→ **EXERCISE OBJECTIVE**
Search the data below for the string "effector". Extract every line that contains it.

→ **DATA EXCERPT**
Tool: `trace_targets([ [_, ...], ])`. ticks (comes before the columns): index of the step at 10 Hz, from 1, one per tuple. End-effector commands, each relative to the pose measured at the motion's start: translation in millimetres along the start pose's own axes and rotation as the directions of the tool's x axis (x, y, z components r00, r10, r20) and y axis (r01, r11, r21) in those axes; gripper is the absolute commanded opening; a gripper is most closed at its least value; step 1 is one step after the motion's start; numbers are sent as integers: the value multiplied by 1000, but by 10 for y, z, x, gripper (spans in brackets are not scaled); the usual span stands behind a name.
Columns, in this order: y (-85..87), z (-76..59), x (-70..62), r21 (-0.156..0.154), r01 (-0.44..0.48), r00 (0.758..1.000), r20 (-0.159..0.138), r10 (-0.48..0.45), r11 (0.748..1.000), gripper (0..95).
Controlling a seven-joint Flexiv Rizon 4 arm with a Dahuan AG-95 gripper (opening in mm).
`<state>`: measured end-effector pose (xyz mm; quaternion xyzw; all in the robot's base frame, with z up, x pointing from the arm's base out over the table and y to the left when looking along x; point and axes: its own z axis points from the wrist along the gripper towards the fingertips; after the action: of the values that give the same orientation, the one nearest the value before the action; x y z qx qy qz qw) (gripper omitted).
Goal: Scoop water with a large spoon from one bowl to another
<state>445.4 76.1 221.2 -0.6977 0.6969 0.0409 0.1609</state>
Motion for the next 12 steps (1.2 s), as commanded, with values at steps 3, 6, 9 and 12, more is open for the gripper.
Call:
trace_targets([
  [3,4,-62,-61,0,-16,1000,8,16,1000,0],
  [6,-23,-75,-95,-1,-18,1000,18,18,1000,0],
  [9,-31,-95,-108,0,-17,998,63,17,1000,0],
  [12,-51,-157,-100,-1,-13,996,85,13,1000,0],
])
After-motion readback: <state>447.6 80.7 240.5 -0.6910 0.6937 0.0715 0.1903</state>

→ **RESPONSE TO THE EXERCISE**
Tool: `trace_targets([ [_, ...], ])`. ticks (comes before the columns): index of the step at 10 Hz, from 1, one per tuple. End-effector commands, each relative to the pose measured at the motion's start: translation in millimetres along the start pose's own axes and rotation as the directions of the tool's x axis (x, y, z components r00, r10, r20) and y axis (r01, r11, r21) in those axes; gripper is the absolute commanded opening; a gripper is most closed at its least value; step 1 is one step after the motion's start; numbers are sent as integers: the value multiplied by 1000, but by 10 for y, z, x, gripper (spans in brackets are not scaled); the usual span stands behind a name.
`<state>`: measured end-effector pose (xyz mm; quaternion xyzw; all in the robot's base frame, with z up, x pointing from the arm's base out over the table and y to the left when looking along x; point and axes: its own z axis points from the wrist along the gripper towards the fingertips; after the action: of the values that give the same orientation, the one nearest the value before the action; x y z qx qy qz qw) (gripper omitted).

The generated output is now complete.